> What you have to do: Below are some entries. Transcribe the lines from the one holding "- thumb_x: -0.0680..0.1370" to the one holding "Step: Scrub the", inclusive, but not the pictures among them.

> Input data:
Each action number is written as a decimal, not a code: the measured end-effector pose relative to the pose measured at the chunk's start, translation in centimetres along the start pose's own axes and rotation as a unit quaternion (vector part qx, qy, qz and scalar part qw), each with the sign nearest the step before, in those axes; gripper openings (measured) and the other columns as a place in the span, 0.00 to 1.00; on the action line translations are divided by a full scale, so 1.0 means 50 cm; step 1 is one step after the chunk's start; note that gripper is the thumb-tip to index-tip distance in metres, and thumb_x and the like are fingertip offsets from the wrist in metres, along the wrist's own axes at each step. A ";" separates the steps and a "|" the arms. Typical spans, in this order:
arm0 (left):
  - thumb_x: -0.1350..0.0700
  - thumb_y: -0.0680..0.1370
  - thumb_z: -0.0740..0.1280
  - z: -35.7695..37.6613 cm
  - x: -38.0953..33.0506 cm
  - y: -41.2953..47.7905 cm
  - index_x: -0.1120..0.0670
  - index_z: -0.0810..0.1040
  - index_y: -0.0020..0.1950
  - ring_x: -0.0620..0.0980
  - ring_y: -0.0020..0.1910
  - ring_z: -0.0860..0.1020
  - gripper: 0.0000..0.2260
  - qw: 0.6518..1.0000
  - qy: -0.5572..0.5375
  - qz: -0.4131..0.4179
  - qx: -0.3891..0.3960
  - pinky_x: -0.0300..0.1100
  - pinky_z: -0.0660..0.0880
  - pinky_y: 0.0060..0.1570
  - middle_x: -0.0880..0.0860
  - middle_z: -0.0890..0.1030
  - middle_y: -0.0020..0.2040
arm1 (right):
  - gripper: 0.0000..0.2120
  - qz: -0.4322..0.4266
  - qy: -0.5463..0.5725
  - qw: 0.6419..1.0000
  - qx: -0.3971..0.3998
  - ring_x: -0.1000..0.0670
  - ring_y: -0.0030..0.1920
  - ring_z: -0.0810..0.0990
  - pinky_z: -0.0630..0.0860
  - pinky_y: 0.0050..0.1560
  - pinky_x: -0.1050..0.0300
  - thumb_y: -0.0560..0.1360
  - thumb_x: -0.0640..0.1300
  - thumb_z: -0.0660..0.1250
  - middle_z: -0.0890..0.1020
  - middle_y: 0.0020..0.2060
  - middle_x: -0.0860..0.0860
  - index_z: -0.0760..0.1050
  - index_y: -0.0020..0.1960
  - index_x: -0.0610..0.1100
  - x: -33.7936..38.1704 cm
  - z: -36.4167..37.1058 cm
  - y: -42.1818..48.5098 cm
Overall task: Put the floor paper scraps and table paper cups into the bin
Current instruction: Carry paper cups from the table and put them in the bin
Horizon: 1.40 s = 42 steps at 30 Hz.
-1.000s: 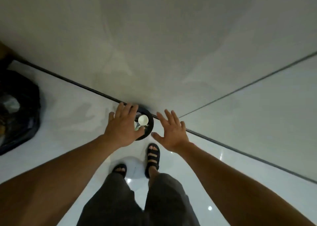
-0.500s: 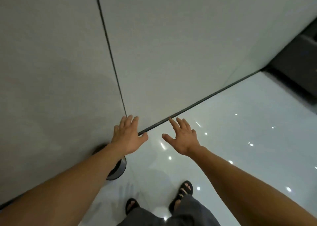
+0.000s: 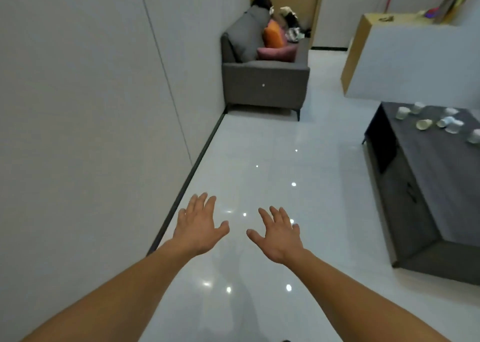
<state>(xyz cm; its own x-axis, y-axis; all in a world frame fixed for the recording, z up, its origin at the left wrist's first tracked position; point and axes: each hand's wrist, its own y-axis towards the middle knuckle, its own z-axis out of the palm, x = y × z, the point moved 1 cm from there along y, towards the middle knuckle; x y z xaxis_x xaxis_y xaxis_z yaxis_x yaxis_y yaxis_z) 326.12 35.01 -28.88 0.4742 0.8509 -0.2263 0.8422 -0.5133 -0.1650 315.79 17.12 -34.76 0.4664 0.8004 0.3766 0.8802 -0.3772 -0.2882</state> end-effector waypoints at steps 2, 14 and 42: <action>0.37 0.76 0.56 0.001 -0.104 0.058 0.50 0.50 0.78 0.52 0.78 0.44 0.35 0.999 0.015 0.044 -0.002 0.54 0.49 0.74 0.51 0.48 0.79 | 0.37 0.035 0.018 0.999 -0.021 0.47 0.78 0.38 0.46 0.74 0.37 0.76 0.70 0.49 0.47 0.80 0.50 0.45 0.79 0.55 -0.076 -0.060 0.017; 0.37 0.76 0.56 0.101 -0.553 0.311 0.50 0.51 0.78 0.52 0.78 0.45 0.34 0.972 0.058 0.223 0.056 0.53 0.52 0.73 0.51 0.50 0.79 | 0.38 0.217 0.079 0.969 -0.085 0.46 0.78 0.39 0.46 0.74 0.36 0.76 0.71 0.51 0.46 0.80 0.50 0.45 0.79 0.55 -0.467 -0.242 0.037; 0.37 0.76 0.58 0.154 -1.424 1.150 0.51 0.51 0.78 0.53 0.78 0.46 0.35 0.939 0.061 0.330 0.075 0.55 0.54 0.74 0.52 0.50 0.79 | 0.39 0.316 0.099 0.937 -0.116 0.47 0.79 0.42 0.49 0.74 0.36 0.76 0.69 0.54 0.46 0.80 0.50 0.46 0.80 0.53 -1.252 -0.781 0.664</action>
<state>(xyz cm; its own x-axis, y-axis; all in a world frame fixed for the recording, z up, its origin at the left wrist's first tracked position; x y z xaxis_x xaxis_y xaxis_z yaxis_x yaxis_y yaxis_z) 338.80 -55.93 -29.66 0.9136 0.3439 -0.2170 0.3135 -0.9356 -0.1626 319.27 -63.69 -33.53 0.8873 0.2908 0.3579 0.4086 -0.8556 -0.3177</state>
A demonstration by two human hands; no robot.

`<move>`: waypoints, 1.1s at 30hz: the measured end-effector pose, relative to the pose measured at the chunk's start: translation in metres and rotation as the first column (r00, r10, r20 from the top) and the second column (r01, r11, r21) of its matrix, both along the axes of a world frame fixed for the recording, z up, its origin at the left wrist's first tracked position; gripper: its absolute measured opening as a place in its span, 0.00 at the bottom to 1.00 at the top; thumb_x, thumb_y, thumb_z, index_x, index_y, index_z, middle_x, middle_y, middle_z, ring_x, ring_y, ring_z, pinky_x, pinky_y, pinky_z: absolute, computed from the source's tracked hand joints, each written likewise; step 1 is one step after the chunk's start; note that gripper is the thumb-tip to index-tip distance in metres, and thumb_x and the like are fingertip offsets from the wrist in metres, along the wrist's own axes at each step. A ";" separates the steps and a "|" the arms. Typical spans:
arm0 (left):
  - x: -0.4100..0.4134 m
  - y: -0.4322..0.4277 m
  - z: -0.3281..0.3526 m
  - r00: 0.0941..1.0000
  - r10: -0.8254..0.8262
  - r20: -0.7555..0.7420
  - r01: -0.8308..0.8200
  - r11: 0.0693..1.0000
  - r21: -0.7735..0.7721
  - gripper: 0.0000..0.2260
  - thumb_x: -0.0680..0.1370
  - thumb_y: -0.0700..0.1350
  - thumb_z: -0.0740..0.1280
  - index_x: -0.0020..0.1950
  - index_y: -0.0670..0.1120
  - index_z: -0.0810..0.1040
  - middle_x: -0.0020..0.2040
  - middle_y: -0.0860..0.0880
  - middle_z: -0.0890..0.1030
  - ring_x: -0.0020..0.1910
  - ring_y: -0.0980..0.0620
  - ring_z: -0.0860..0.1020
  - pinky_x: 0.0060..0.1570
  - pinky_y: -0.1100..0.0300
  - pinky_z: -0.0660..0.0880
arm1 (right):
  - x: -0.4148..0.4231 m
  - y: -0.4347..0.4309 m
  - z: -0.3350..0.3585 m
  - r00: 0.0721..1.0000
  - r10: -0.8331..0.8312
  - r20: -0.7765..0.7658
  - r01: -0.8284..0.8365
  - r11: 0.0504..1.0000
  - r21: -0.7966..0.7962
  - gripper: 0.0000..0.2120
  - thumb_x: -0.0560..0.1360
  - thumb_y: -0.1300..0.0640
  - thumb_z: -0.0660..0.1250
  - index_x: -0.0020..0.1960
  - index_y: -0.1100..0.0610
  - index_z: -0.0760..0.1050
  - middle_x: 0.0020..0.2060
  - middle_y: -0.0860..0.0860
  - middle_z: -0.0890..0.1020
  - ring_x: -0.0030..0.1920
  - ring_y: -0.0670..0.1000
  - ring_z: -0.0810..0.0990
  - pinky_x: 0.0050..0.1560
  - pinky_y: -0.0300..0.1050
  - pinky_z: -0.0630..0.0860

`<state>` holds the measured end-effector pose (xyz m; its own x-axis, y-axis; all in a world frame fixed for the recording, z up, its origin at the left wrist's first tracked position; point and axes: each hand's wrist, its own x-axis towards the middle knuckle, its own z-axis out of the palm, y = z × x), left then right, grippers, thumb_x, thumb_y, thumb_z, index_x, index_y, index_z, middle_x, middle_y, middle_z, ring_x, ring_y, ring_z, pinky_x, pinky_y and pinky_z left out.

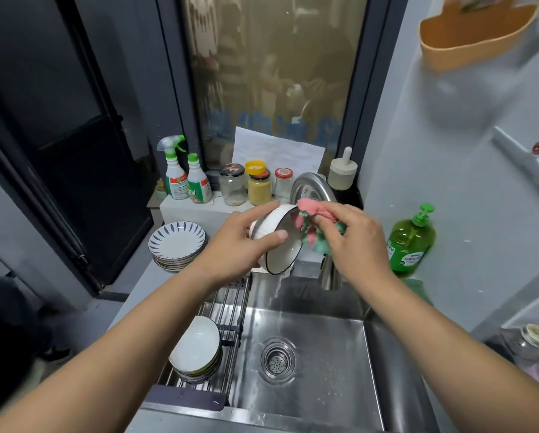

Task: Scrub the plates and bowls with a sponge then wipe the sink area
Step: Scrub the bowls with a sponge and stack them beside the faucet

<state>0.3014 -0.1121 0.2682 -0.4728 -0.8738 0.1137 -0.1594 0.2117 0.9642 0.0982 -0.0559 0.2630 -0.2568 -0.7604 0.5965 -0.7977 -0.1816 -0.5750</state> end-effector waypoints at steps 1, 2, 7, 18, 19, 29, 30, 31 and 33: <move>0.000 -0.002 0.001 1.000 0.000 0.006 0.000 1.000 -0.011 0.22 0.79 0.47 0.74 0.73 0.57 0.77 0.54 0.53 0.83 0.45 0.59 0.81 0.46 0.54 0.82 | 0.002 0.000 0.000 1.000 0.007 0.024 -0.007 1.000 0.008 0.10 0.77 0.54 0.71 0.58 0.49 0.84 0.43 0.48 0.85 0.43 0.48 0.80 0.44 0.42 0.74; 0.000 -0.003 0.001 1.000 -0.007 -0.008 0.007 1.000 -0.006 0.22 0.79 0.47 0.73 0.72 0.58 0.77 0.54 0.53 0.83 0.46 0.59 0.81 0.47 0.53 0.82 | 0.004 0.000 0.001 0.999 0.019 0.047 -0.020 1.000 0.015 0.09 0.77 0.53 0.71 0.57 0.49 0.84 0.41 0.47 0.85 0.41 0.44 0.79 0.43 0.38 0.73; -0.001 -0.008 -0.002 0.990 0.037 -0.138 -0.017 0.990 0.141 0.23 0.73 0.61 0.73 0.68 0.65 0.79 0.60 0.42 0.84 0.62 0.44 0.82 0.64 0.40 0.77 | 0.019 0.001 -0.006 0.967 0.255 -0.001 -0.251 0.954 0.162 0.12 0.82 0.50 0.64 0.61 0.46 0.82 0.55 0.46 0.85 0.61 0.42 0.77 0.64 0.41 0.71; -0.014 -0.004 -0.028 0.931 0.175 -0.320 -0.090 0.960 0.264 0.13 0.84 0.46 0.62 0.67 0.53 0.80 0.50 0.37 0.81 0.46 0.46 0.79 0.39 0.58 0.82 | 0.061 0.019 -0.014 0.814 0.456 0.359 -0.566 0.761 0.317 0.04 0.78 0.57 0.62 0.51 0.53 0.75 0.40 0.47 0.76 0.46 0.44 0.74 0.53 0.44 0.70; -0.012 -0.005 -0.028 0.931 0.182 -0.316 -0.093 0.956 0.277 0.14 0.84 0.47 0.62 0.68 0.53 0.80 0.49 0.38 0.81 0.46 0.47 0.79 0.39 0.58 0.81 | 0.062 0.019 -0.012 0.786 0.468 0.404 -0.597 0.746 0.297 0.05 0.77 0.55 0.63 0.51 0.48 0.75 0.40 0.47 0.76 0.44 0.44 0.73 0.51 0.46 0.71; -0.012 0.000 -0.018 0.936 0.236 -0.260 -0.141 0.931 0.338 0.14 0.84 0.45 0.64 0.69 0.54 0.77 0.40 0.39 0.83 0.35 0.46 0.83 0.30 0.52 0.81 | 0.034 0.013 -0.020 0.808 0.494 -0.319 -0.310 0.819 0.482 0.22 0.75 0.40 0.58 0.62 0.51 0.77 0.63 0.48 0.80 0.73 0.44 0.68 0.80 0.58 0.44; -0.015 0.001 -0.018 0.922 0.274 -0.275 -0.170 0.922 0.348 0.14 0.84 0.45 0.64 0.68 0.53 0.77 0.35 0.43 0.83 0.31 0.48 0.82 0.27 0.56 0.79 | 0.048 0.014 -0.022 0.875 0.474 -0.098 -0.385 0.805 0.451 0.13 0.75 0.43 0.61 0.53 0.50 0.77 0.54 0.47 0.82 0.64 0.38 0.73 0.80 0.56 0.44; -0.016 0.003 -0.018 0.909 0.299 -0.290 -0.184 0.913 0.365 0.13 0.84 0.45 0.64 0.68 0.52 0.78 0.33 0.46 0.83 0.29 0.50 0.81 0.27 0.58 0.78 | 0.056 0.014 -0.024 0.889 0.447 0.095 -0.444 0.795 0.414 0.07 0.75 0.45 0.64 0.48 0.48 0.75 0.45 0.44 0.80 0.55 0.35 0.73 0.80 0.55 0.45; -0.015 0.005 -0.018 0.908 0.300 -0.293 -0.179 0.910 0.375 0.12 0.84 0.45 0.64 0.67 0.52 0.78 0.35 0.47 0.84 0.30 0.51 0.82 0.27 0.60 0.77 | 0.060 0.015 -0.029 0.887 0.409 0.214 -0.461 0.811 0.360 0.14 0.73 0.40 0.64 0.51 0.48 0.76 0.42 0.43 0.79 0.53 0.40 0.73 0.80 0.57 0.46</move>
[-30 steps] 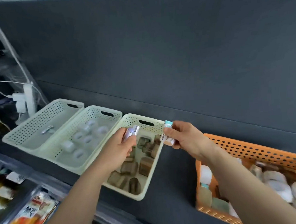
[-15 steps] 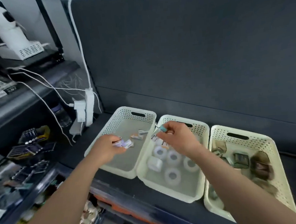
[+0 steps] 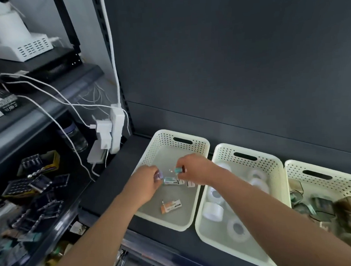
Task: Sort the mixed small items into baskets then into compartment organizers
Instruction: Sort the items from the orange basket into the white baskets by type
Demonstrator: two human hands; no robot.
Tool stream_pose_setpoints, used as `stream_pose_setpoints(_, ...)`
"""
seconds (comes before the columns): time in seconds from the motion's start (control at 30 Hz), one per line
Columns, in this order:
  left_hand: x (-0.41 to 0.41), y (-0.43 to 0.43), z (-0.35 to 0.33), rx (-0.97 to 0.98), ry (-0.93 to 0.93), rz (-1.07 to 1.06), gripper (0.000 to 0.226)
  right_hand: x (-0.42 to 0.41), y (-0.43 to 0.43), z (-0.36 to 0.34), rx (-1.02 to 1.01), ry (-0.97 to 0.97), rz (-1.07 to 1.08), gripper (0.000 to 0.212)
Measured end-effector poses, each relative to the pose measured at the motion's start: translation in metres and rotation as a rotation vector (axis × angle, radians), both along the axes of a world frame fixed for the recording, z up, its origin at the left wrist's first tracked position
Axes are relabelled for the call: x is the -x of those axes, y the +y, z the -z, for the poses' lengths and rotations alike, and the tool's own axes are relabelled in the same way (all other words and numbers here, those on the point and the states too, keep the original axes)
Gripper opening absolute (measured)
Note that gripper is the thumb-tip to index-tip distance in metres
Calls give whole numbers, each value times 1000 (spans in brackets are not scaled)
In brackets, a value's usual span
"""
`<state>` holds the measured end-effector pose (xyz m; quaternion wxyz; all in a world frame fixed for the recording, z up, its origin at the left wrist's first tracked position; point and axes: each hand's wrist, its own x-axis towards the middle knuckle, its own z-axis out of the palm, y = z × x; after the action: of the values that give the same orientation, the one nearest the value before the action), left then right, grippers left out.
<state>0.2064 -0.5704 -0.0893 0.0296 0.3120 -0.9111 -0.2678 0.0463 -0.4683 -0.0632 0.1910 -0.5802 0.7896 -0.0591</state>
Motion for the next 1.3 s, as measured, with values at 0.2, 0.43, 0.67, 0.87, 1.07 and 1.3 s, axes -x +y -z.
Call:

> Task result:
  - thumb_x: -0.0680..0.1370
  - thumb_y: -0.0700..0.1350
  - thumb_z: -0.0740..0.1280
  - index_x: -0.0020..0.1950
  - index_y: -0.0670..0.1120
  - index_z: -0.0810..0.1040
  - middle_x: -0.0020..0.2040
  - middle_y: -0.0860..0.0880
  - middle_z: -0.0890..0.1030
  - ring_x: -0.0020..0.1910
  - ring_y: -0.0980..0.0620
  - ring_z: -0.0860..0.1020
  - pinky_x: 0.0060..0.1570
  - pinky_y: -0.1100..0.0300
  - pinky_z: -0.0660..0.0880
arm1 (right):
  - x: -0.4148..0.4231 m
  - y: -0.4347..0.4309 m
  - z: -0.3350..0.3585 m
  - r00: 0.0721..1.0000
  - r10: -0.8331..0.8312
  - r20: -0.7765..0.7658
  - r01: -0.8284..0.8365
  - r11: 0.0504..1.0000
  - r21: -0.7966..0.7962
  - gripper: 0.0000..0.2120
  - thumb_x: -0.0560..0.1360
  - thumb_y: -0.1300..0.0640
  - thumb_z: -0.0660..0.1250
  - index_x: -0.0020..0.1960
  - index_y: -0.1100..0.0610
  - index_z: -0.0760..0.1050
  - middle_x: 0.0020..0.2060
  - middle_y: -0.0860..0.0860
  - middle_z: -0.0890..0.1020
  - ring_x: -0.0030..0.1920
  - ring_y: -0.0670..0.1000
  - ring_z: -0.0810..0.0990
  - pinky_x: 0.0050..0.1560
  - pinky_y: -0.0300..0.1050
  - pinky_z: -0.0630..0.0860

`<state>` holds the measured end-effector pose (xyz m; its own x-axis, y-axis; all in a world frame fixed for the recording, z up, its origin at the left wrist's first tracked position; point and axes: each hand's wrist, its own x-axis towards the middle knuckle, its own z-axis out of the palm, y = z × x), left then right, grippers, thumb_x, thumb_y, thumb_z, index_x, index_y, index_z, middle_x, middle_y, middle_z, ring_x, ring_y, ring_z, pinky_x, pinky_y and pinky_z left out.


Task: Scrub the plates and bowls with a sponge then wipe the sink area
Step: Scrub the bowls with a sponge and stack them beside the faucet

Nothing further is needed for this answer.